◆ Problem requirements:
Copy, without a single change, each line from the one that holds "What follows is" to the bottom of the entries below, and drop any pictures.

◆ Data records:
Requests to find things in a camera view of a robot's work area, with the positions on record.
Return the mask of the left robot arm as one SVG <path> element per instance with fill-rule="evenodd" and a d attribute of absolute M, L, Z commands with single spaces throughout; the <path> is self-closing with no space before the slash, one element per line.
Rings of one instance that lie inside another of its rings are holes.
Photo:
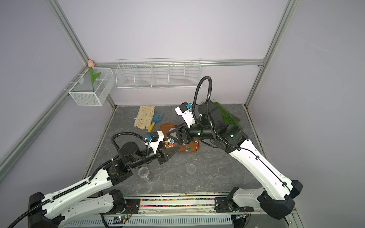
<path fill-rule="evenodd" d="M 16 218 L 9 227 L 14 228 L 28 219 L 30 228 L 61 228 L 78 218 L 93 214 L 133 213 L 120 190 L 93 198 L 133 175 L 138 168 L 155 159 L 163 164 L 179 150 L 180 140 L 175 133 L 164 135 L 152 132 L 143 137 L 133 132 L 117 133 L 111 138 L 117 155 L 101 164 L 90 176 L 62 190 L 42 194 L 37 192 L 29 198 L 29 208 Z"/>

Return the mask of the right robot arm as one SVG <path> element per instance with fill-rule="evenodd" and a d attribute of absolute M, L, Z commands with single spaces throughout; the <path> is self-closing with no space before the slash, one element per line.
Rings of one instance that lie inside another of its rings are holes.
<path fill-rule="evenodd" d="M 199 81 L 193 103 L 185 102 L 176 108 L 185 122 L 168 132 L 168 138 L 179 145 L 208 139 L 212 147 L 239 161 L 259 181 L 259 189 L 234 188 L 230 192 L 226 200 L 231 211 L 252 207 L 261 208 L 274 219 L 286 217 L 295 207 L 294 199 L 300 195 L 302 183 L 280 173 L 240 127 L 225 122 L 219 107 L 211 101 L 212 88 L 211 77 Z"/>

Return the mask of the clear candy jar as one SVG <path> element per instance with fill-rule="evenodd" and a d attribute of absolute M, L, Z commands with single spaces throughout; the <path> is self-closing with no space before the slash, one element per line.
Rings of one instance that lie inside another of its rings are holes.
<path fill-rule="evenodd" d="M 164 149 L 176 148 L 176 147 L 177 147 L 177 144 L 175 143 L 175 141 L 173 139 L 168 139 L 163 144 Z"/>

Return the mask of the clear plastic jar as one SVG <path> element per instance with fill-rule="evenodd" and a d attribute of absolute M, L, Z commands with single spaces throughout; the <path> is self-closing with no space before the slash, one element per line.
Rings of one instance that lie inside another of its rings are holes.
<path fill-rule="evenodd" d="M 149 171 L 147 167 L 141 167 L 138 170 L 138 176 L 148 183 L 150 183 L 153 178 L 152 173 Z"/>

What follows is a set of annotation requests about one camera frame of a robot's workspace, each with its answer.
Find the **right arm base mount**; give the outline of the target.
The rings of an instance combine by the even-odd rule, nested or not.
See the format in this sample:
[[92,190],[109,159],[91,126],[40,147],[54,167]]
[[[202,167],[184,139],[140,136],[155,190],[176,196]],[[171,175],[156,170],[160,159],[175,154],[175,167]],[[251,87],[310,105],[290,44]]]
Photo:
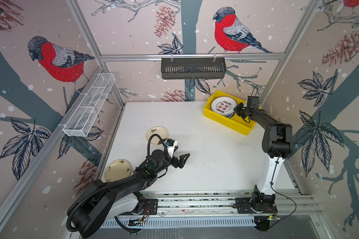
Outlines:
[[232,208],[237,209],[239,214],[277,214],[278,210],[276,208],[275,199],[275,194],[264,194],[258,189],[257,185],[255,185],[251,197],[235,198],[235,203],[232,205]]

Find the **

◆ Reply:
What follows is a set of annotation requests about one camera frame of a robot's workspace, each with its answer.
Find the **right arm base mount**; give the outline of the target.
The rings of an instance combine by the even-odd rule, nested or not.
See the format in this sample:
[[92,190],[109,159],[91,126],[40,147],[54,167]]
[[[202,167],[184,139],[140,136],[155,190],[176,196]],[[171,175],[156,170],[160,159],[175,154],[175,167]],[[251,87],[310,105],[290,44]]]
Photo:
Outlines:
[[232,208],[237,209],[239,214],[277,214],[278,210],[276,208],[275,199],[275,194],[264,194],[258,189],[257,185],[255,185],[251,197],[235,198],[235,203],[232,205]]

Find the **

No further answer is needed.